Side Event on “Investing to accelerate the AIDS response and leveraging synergies to get on track to end the AIDS pandemic, improve health and achieve the SDGs”
I am very honored to be able to add a few reflections on where we stand in our collective fight to end HIV/AIDS, especially as Germany is currently holding the chair of the UNAIDS Programme Coordinating Board.
Many of us met a few months ago in this very room on World Aids Day 2022. It was a moment to commemorate all of those who fell victim to this curse and to honor those who committed their life to fighting HIV/AIDS. It was also moment to remind ourselves how much we collectively have achieved in turning the tide. However, we also all agreed that despite the remarkable progress made in the last two decades, there is no moment for complacency. The job is not done.1.5 million people get infected with HIV every single year and 650.00 people die because of AIDS every single year.

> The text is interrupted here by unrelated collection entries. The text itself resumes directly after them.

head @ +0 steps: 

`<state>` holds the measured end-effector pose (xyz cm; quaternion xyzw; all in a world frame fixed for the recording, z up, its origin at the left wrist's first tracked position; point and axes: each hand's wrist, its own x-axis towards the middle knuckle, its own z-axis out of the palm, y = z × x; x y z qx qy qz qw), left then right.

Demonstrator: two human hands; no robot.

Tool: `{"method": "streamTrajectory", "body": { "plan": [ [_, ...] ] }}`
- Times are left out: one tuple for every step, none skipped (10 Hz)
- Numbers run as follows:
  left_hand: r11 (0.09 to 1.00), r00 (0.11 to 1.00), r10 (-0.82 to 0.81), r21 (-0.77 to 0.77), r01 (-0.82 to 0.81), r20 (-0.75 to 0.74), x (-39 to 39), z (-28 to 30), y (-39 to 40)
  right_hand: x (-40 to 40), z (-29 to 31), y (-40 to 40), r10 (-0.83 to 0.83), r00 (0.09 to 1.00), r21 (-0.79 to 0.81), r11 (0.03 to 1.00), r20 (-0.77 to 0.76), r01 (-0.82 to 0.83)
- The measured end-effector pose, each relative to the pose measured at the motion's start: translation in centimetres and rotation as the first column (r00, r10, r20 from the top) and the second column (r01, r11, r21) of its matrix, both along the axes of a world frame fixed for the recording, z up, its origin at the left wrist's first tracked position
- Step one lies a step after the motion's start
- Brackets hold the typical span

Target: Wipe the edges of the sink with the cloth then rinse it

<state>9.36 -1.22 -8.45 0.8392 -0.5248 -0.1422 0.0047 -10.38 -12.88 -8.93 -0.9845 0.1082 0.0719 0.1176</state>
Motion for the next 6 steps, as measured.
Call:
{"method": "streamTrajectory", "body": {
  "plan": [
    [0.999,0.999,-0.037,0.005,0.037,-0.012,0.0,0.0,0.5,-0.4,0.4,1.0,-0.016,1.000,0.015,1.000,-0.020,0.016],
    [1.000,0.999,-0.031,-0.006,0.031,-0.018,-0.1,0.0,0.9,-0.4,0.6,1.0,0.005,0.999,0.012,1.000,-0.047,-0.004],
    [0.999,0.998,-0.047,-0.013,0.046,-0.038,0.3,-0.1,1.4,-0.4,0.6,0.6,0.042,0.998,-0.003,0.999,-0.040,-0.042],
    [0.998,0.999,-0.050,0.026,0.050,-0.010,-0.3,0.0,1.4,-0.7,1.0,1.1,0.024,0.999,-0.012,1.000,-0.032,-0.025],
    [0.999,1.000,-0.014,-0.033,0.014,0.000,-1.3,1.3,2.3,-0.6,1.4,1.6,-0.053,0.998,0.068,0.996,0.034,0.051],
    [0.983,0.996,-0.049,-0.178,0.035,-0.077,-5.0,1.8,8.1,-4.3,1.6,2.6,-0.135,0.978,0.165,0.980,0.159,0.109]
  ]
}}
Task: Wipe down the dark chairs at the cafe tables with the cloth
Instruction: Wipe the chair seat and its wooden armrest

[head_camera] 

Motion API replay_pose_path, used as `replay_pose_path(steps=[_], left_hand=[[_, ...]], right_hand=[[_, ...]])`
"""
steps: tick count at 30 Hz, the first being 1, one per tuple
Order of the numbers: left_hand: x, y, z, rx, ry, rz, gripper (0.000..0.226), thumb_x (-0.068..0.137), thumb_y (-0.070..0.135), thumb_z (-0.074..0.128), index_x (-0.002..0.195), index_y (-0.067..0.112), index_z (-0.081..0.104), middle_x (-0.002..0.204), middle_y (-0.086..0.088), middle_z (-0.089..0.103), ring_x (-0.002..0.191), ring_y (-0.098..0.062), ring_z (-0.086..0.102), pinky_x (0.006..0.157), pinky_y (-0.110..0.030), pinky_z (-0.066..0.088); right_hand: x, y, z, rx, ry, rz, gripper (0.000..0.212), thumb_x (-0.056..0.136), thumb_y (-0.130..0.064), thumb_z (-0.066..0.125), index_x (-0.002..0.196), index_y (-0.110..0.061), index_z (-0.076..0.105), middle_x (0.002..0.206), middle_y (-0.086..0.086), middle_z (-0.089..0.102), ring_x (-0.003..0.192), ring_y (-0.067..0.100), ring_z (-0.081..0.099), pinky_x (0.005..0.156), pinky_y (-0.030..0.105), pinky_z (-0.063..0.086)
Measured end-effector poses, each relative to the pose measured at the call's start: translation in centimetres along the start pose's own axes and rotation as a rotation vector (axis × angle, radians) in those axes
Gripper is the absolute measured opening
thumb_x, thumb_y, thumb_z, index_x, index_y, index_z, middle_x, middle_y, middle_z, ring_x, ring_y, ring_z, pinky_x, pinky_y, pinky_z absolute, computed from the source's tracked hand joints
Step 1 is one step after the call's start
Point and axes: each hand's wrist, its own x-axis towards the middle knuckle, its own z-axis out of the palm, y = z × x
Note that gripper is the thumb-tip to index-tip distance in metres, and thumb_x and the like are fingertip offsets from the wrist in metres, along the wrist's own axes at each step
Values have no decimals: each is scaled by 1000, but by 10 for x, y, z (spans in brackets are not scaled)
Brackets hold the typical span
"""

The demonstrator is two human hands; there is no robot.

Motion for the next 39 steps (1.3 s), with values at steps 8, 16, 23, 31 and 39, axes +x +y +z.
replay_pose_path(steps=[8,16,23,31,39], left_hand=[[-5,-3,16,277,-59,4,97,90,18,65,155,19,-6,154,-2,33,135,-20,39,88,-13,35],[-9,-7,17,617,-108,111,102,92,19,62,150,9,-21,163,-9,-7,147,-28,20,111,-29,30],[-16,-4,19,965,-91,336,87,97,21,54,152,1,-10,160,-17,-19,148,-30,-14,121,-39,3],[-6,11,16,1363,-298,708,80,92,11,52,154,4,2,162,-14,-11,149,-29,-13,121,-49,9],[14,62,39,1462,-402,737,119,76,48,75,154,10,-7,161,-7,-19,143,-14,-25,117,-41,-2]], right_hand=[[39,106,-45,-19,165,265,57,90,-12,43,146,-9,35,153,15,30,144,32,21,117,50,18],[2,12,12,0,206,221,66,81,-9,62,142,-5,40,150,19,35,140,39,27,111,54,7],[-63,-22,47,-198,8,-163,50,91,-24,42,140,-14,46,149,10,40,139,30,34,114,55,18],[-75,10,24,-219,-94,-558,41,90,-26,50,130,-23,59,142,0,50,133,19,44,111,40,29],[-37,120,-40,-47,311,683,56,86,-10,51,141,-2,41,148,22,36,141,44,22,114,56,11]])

Crucially, progress remains fragile, reversible and sensitive to external shocks such as COVID 19.The latest report of the Secretary General on the Implementation of the 2021 Political Declaration on HIV/AIDS is very clear in this regard. The report illustrates how quickly our progress of the last years can be lost unless we do not respond now, and respond decisively.
However, there is good news, too. We have a convincing collective strategy. We know what it needs to be successful and reach our collective target of eradicating HIV/AIDS by 2030. A lot a has already been outline by Ambassador Gertze. I will just highlight a few crucial elements of success.
Prevention and education. Here empowerment of women and girls remains key. Education in general, knowledge about a disease and its ways of transmission in particular, reduces the risk of infection. Education is also is key for tackling gender inequality; being the driver for the increased vulnerability of women and girls to HIV. We know well that with every additional school year, the risk of a girl being infected with HIV decreases significantly.
The role of communities and local organizations. Governments remain the first line of the HIV/AIDS response but we must place communities at the center of our strategy, for prevention as well as treatment.
Finally, we must reach those who are most at risk, the most vulnerable groups: the LGBTIQ community, people who use drugs, sex workers, prisoners. These key groups continue, way too often, to be discriminated by law, by negligence or social stigmatization. Discrimination increases the risk of infection. We must give them a voice in our collective response. They must have access to prevention and treatment if we want to be collectively successful.
At national level we all need to address these key components of a successful strategy, adjust them to social realities in a post-CONID world. And it is safe to say, we, all the member states, have our homework to do.
But we also have to think how we can boost our collective response in times of crisis and financial austerity.
If we want to be successful with our AIDS response, the response must be multi-sectoral, based on an efficient, a strengthened primary health care system and universal health care coverage. In addition, we must use rare financial resources in the most efficient way possible.
This year we have a unique opportunity to create synergies as well as the necessary resource mobilization with the upcoming SDG Summit and the three High-Level-Meetings on health (TB, UHC, PPPR “pandemic prevention, preparedness and response”). A dynamism that can be followed up with next year’s SOTF (that NAM and GER are co-facilitating).
All these processes are closely linked to HIV/AIDS. I am really looking forward to today’s discussion on how we can make best use of these important processes for our collective goal, SDG 3.3, ending HIV/AIDS by 2030.
Lastly, I am very happy to remind you all that Germany will be hosting the 25th International AIDS Conference in Munich in July 2024 - to which I would like to welcome you all.